ITF Borne Out Of Desire To Fill Operational Gaps In Govt. Agencies – Katugwa

 Mrs. Mary Katugwa is the Assistant Director/Area Manager Industrial Training Fund (ITF), Minna Area office, Niger state capital. In this interview with Senior Correspondent, Chinwendu Nnadozie, Katugwa explains some of the erroneous impressions some Nigerians have about the federal government agency and how it is adding value to the nations’ economy through advisory role, training and retraining of staff of government and corporate organisations as well as creating jobs and generating revenue. Excerpts


Please, may we know what the ITF stands for and what are the functions?

 ITF is the Industrial Training Fund, a Federal Government establishment, called Parastatal ‘A’ and it is charged with the responsibilities of; providing, promoting and encouraging the acquisition of skills with the view to developing a pool of indigenous trained manpower sufficient to meet the managerial and technical skills required to meet the needs of Nigeria and her economy.

 For how long has the ITF been in existence?

 ITF has been in existence for about 43 years. The agency came into being precisely on October, 1971 and has been in the fore front of ensuring that Nigerians and its parastatals are bequeathed with the right skills needed to grow the nations’ economy.

 Talking about skills, what kind of training or skills are different from that acquired from primary, secondary and at the various tertiary education of learning in Nigeria?

  Not really, but ITF engages in lots of skills training basically aimed at developing the manpower including middle category and managerial levels and in the area of safety cutting across boards. If I understand your question well, the ITF is not trying to take the place of any of our educational institutions but it is a kind of after school’s continuous training agency for improved service delivery.

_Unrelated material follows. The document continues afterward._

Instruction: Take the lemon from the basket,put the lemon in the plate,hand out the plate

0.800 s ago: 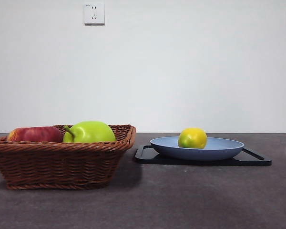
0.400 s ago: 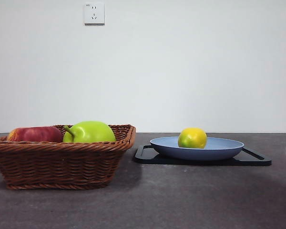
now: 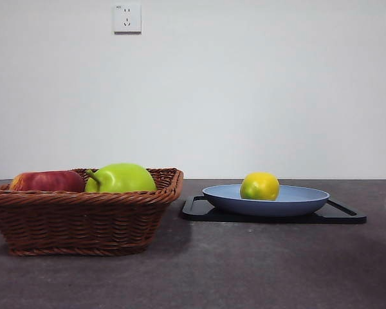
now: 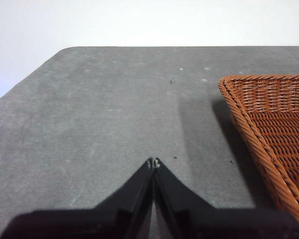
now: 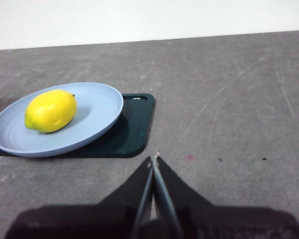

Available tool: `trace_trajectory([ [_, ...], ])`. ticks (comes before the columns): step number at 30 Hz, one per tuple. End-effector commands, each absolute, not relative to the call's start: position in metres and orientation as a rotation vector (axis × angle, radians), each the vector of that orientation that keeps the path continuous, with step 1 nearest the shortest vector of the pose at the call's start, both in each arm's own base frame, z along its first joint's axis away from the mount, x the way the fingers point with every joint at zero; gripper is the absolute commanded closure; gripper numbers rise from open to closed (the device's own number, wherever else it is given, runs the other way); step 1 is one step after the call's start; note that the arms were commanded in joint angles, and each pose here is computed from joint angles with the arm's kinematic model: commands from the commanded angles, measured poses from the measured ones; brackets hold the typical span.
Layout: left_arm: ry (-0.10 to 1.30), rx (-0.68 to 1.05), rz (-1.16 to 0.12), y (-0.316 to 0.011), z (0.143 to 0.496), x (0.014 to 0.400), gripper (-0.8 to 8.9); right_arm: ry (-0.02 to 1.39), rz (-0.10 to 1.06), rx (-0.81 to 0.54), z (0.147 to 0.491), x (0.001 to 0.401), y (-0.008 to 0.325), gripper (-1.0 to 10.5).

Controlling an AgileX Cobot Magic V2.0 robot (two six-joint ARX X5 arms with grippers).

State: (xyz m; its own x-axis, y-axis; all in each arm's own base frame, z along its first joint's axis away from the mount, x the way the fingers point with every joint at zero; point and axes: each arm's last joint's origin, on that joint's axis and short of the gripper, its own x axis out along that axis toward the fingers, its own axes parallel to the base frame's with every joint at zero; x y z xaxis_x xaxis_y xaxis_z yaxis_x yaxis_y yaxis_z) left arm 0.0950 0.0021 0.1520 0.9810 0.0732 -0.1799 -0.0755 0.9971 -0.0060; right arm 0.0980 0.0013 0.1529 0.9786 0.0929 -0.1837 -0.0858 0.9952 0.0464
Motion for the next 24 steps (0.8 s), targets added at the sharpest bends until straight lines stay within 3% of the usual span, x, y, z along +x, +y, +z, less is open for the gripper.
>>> trace_trajectory([
  [1, 0.182, -0.019, 0.077, 0.0022, 0.1494, 0.0953, 8.05, 0.185, 0.088, 0.07, 0.1487, 0.0979, 0.0014, 9.4],
  [8, 0.182, -0.019, 0.077, 0.0023, 0.1494, 0.0953, 8.05, 0.196, 0.082, 0.131, 0.1478, 0.097, 0.0014, 9.4],
  [24, 0.182, -0.019, 0.077, 0.0023, 0.1494, 0.0953, 8.05, 0.195, 0.065, 0.129, 0.1478, 0.0971, 0.0009, 9.4],
])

 In a nutshell, why was the ITF established?

 In the past, we had a lot of expatriates manning various ministries and agencies and at a point we realised that these people will one day go back to wherever they came from and there will be nobody to replace them and the jobs will suffer because expatriates were the ones doing virtually most of the jobs and the federal government was getting worried over the developments. The government realising that Nigeria needed different cadres of staff to fill the vacuum that will be left by the foreigners and therefore decided that we needed hands to fill the gaps they will be leaving behind by way of knowing the rudiments of each job and what is required therein. The ITF was borne out of the desire to fill operational gaps in government agencies, hence part of our mandate includes, recommending training for the MDs after ascertaining their training needs, engaging technical and vocational skills acquisition or training such as, welding, tailoring and refrigerator repairs training, safety and so many other areas cutting cross boards.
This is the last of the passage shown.